On Nov 18, 2008, at 7:03 AM, Bulat Ziganshin wrote:
Hello Tillmann,
Tuesday, November 18, 2008, 2:46:47 PM, you wrote:
Why should a Haskell hash table need more memory then a Python hash table? I've heard that Data.HashTable is bad, so maybe writing a good one could be an option.
about Data.HashTable: it uses one huge array to store all the entries. the catch is that GC need to scan entire array on every (major) GC.

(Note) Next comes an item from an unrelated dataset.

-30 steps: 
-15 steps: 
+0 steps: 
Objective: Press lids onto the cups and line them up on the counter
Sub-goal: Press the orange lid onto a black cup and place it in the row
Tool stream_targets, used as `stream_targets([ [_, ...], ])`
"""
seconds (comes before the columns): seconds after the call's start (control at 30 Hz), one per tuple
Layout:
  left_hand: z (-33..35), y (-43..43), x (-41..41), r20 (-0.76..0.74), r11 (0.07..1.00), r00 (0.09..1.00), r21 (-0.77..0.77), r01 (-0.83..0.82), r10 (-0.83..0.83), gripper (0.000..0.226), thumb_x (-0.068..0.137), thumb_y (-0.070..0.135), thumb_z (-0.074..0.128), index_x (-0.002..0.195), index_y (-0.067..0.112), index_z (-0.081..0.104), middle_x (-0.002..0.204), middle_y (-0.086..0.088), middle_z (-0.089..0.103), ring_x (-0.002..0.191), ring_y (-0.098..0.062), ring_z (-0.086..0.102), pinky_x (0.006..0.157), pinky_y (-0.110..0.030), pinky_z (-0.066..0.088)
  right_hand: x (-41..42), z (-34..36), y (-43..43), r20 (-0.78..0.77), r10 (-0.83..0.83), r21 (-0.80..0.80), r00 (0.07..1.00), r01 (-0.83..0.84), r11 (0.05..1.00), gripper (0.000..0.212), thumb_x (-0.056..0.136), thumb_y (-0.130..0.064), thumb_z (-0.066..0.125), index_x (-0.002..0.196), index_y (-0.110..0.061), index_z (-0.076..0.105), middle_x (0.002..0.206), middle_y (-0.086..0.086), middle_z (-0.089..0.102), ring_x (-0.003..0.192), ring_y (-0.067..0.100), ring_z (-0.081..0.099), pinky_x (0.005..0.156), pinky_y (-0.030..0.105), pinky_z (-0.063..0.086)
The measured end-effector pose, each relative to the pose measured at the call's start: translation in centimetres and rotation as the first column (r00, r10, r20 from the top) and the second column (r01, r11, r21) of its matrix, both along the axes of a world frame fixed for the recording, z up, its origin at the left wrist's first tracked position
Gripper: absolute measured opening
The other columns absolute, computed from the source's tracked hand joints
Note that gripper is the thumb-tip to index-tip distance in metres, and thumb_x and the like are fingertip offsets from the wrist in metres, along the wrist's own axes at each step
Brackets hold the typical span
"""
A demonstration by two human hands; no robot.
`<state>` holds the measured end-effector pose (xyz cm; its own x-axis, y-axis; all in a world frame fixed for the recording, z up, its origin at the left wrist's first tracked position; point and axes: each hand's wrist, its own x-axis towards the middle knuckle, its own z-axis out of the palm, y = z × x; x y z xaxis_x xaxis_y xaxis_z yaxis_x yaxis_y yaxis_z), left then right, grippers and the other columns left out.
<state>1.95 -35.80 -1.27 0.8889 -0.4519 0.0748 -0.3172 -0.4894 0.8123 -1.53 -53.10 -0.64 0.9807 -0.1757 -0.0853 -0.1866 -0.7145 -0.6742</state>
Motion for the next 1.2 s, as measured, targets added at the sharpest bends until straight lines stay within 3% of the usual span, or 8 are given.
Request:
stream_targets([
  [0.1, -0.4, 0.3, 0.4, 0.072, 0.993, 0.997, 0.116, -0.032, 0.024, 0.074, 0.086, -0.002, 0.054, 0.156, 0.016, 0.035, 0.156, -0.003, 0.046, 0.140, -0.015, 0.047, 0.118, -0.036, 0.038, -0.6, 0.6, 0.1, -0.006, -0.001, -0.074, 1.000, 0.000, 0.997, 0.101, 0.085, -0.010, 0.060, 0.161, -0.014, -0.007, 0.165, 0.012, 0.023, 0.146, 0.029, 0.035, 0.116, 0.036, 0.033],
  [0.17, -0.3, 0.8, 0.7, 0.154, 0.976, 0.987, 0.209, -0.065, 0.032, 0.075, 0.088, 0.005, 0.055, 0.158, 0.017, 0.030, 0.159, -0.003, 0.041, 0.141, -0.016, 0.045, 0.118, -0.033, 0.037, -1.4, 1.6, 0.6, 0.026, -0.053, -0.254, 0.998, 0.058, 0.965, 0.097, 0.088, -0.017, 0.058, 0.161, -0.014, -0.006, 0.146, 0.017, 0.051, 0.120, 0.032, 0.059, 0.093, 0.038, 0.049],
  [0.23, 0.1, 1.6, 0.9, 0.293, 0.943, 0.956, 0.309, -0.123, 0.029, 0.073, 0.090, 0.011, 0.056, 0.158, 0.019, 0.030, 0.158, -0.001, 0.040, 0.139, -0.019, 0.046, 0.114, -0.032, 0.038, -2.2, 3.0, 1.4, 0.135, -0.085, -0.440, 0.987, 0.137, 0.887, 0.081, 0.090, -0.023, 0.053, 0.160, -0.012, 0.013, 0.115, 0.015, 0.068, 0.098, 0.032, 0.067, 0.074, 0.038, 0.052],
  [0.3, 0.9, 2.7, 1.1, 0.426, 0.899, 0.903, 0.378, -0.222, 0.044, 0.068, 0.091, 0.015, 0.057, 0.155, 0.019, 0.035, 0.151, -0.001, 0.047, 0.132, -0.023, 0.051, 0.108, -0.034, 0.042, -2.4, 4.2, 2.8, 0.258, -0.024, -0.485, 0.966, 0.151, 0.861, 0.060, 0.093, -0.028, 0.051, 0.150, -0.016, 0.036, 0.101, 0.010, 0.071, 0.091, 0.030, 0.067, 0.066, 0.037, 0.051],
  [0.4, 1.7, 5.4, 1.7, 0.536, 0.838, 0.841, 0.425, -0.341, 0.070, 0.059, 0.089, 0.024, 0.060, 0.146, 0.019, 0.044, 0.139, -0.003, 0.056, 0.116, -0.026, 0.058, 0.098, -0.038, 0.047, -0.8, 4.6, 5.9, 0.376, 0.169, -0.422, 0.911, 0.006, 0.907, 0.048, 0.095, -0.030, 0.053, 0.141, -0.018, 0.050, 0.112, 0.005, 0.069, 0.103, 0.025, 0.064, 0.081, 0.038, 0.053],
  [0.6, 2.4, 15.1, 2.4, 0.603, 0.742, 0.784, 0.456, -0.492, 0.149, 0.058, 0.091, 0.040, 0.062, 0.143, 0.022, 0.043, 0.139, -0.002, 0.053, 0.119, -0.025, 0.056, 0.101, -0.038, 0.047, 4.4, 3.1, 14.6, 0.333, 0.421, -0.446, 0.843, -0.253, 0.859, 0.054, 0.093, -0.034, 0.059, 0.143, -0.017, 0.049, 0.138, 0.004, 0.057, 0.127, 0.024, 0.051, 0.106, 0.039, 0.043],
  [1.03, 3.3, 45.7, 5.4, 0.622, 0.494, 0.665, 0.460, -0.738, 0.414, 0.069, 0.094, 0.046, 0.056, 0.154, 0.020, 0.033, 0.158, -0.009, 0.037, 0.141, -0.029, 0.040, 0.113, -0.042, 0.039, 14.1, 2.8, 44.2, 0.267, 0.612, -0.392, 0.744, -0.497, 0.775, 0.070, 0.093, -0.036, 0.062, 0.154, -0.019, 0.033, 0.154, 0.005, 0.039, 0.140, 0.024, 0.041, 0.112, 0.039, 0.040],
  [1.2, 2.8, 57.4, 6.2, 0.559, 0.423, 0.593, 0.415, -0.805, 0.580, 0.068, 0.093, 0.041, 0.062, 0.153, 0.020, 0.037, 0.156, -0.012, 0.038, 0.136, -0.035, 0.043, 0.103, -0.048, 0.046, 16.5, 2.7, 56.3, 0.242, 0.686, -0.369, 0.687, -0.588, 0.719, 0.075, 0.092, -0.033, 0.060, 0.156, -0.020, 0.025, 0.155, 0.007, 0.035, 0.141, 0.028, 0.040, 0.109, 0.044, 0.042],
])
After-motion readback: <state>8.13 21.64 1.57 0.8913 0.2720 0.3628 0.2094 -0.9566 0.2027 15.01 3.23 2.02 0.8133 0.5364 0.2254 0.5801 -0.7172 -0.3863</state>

Actually, the scan on every major (full) GC is unavoidable. What *can* be avoided is a scan on every *minor* GC that occurs after an update. I forget what the exact strategy is here, but I know that one write used to cause the entire array to be re-scanned; what I don't remember is when/if the array transitions back to a state where it isn't being scanned by minor GC anymore.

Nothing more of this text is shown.